Panache is a web-based interface designed for the visualization of linearized pangenomes. It can be used to show presence/absence information of pangenomic blocks of sequence or genes in a browser-like display.
VisSPA (Visual Signature Pattern Analysis) is a program that accepts an alignment of sequences, interactively analyzes frequencies of residues at each position in groups of sequences and supports the generation of sequence logos. The frequency calculations and program name were initially inspired by VESPA (by Gerry Myers and Bette Korber of Los Alamos National Labs).
VarPlot is a program that accepts an alignment of sequences, and interactively plots sliding-window analyses of genetic distance among sequences or groups of sequences. It is different from SimPlot because in SimPlot, all groups are compared to one query, whereas in VarPlot all groups are compared to one another. Also, VarPlot includes calculation of nonsynonymous and synonymous distance (using the Nei and Gojobori method at present).

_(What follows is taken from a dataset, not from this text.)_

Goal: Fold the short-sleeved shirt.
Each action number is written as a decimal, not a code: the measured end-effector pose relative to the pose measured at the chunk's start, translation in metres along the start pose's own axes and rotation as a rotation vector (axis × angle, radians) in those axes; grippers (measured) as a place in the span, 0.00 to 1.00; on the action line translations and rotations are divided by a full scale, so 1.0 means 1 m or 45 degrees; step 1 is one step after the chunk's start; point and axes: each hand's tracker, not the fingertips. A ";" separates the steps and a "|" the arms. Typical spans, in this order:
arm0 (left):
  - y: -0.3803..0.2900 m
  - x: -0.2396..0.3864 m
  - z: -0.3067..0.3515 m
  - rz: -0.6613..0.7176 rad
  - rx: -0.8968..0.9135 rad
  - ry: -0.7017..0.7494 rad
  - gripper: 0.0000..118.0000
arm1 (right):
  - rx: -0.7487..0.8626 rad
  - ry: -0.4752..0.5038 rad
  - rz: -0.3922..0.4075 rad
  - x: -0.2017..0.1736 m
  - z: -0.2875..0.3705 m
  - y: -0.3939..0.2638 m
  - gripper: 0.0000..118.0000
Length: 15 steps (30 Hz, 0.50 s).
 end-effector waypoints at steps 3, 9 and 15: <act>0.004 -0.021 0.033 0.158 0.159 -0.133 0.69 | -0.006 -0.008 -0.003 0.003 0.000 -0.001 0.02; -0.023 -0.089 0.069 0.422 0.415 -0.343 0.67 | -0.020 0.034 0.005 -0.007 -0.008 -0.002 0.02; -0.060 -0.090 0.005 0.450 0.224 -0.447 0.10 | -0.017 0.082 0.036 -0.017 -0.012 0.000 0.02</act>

The readDepth package for R can detect copy number aberrations by measuring the depth of coverage obtained by massively parallel sequencing of the genome. It achieves higher accuracy than many other packages, and runs much faster by utilizing multi-core architectures to parallelize the processing of these large data sets.
FaBox is a collection of simple and intuitive web services that enable biologists and medical researchers to quickly perform typical task with sequence data. The services makes it easy to extract, edit, and replace sequence headers and join or divide data sets based on header information. Other services include collapsing a set of sequences into haplotypes and automated formatting of input files for a number of population genetics programs, such as ARLEQUIN , TCS and MRBAYES . The toolbox is expected to grow on the basis of requests for particular services and converters in the future.
The SeSiMCMC (Sequence Similarities by Markov Chain Monte Carlo) algorithm finds DNA motifs of unknown length and complicated structure, such as direct repeats or palindromes with variable spacers in the middle in a set of unaligned DNA sequences. It uses an improved motif length estimator and careful Bayesian analysis to consider site absence in a sequence.